# [REQUIRED ACTION]
Copy down all of the data underneath, exactly as shown.

# [DATASET CONTENT]

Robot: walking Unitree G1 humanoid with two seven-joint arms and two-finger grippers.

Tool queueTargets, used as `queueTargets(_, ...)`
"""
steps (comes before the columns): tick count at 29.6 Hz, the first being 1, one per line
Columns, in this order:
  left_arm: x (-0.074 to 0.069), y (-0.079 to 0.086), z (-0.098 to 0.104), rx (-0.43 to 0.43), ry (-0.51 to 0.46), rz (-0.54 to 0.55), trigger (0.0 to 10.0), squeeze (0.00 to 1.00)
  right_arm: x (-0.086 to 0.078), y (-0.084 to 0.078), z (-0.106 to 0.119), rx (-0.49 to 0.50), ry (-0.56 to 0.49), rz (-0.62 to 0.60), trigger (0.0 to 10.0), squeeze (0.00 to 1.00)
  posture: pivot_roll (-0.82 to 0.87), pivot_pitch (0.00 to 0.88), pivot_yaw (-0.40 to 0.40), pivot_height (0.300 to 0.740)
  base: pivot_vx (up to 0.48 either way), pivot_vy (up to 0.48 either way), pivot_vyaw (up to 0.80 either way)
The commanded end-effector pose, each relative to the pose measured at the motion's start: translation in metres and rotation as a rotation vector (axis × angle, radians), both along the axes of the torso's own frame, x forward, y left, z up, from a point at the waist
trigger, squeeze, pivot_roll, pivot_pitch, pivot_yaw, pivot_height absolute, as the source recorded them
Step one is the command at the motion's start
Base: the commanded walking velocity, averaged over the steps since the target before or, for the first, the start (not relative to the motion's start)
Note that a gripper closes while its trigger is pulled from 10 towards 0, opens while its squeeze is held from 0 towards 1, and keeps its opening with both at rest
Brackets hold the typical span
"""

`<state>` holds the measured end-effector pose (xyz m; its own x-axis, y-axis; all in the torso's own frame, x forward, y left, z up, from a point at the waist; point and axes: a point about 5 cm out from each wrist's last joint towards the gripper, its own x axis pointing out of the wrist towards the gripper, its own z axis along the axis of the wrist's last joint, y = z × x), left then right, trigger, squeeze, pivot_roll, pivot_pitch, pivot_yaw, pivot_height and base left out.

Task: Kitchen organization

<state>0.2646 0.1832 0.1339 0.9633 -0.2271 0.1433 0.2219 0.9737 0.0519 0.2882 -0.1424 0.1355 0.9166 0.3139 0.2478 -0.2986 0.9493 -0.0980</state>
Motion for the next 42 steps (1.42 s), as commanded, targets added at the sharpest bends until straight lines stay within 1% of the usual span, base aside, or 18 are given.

# [TASK OUTPUT]
Robot: walking Unitree G1 humanoid with two seven-joint arms and two-finger grippers.

Tool queueTargets, used as `queueTargets(_, ...)`
"""
steps (comes before the columns): tick count at 29.6 Hz, the first being 1, one per line
Columns, in this order:
  left_arm: x (-0.074 to 0.069), y (-0.079 to 0.086), z (-0.098 to 0.104), rx (-0.43 to 0.43), ry (-0.51 to 0.46), rz (-0.54 to 0.55), trigger (0.0 to 10.0), squeeze (0.00 to 1.00)
  right_arm: x (-0.086 to 0.078), y (-0.084 to 0.078), z (-0.106 to 0.119), rx (-0.49 to 0.50), ry (-0.56 to 0.49), rz (-0.62 to 0.60), trigger (0.0 to 10.0), squeeze (0.00 to 1.00)
  posture: pivot_roll (-0.82 to 0.87), pivot_pitch (0.00 to 0.88), pivot_yaw (-0.40 to 0.40), pivot_height (0.300 to 0.740)
  base: pivot_vx (up to 0.48 either way), pivot_vy (up to 0.48 either way), pivot_vyaw (up to 0.80 either way)
The commanded end-effector pose, each relative to the pose measured at the motion's start: translation in metres and rotation as a rotation vector (axis × angle, radians), both along the axes of the torso's own frame, x forward, y left, z up, from a point at the waist
trigger, squeeze, pivot_roll, pivot_pitch, pivot_yaw, pivot_height absolute, as the source recorded them
Step one is the command at the motion's start
Base: the commanded walking velocity, averaged over the steps since the target before or, for the first, the start (not relative to the motion's start)
Note that a gripper closes while its trigger is pulled from 10 towards 0, opens while its squeeze is held from 0 towards 1, and keeps its opening with both at rest
Brackets hold the typical span
"""

`<state>` holds the measured end-effector pose (xyz m; its own x-axis, y-axis; all in the torso's own frame, x forward, y left, z up, from a point at the waist; point and axes: a point about 5 cm out from each wrist's last joint towards the gripper, its own x axis pointing out of the wrist towards the gripper, its own z axis along the axis of the wrist's last joint, y = z × x), left then right, trigger, squeeze, pivot_roll, pivot_pitch, pivot_yaw, pivot_height and base left out.

Task: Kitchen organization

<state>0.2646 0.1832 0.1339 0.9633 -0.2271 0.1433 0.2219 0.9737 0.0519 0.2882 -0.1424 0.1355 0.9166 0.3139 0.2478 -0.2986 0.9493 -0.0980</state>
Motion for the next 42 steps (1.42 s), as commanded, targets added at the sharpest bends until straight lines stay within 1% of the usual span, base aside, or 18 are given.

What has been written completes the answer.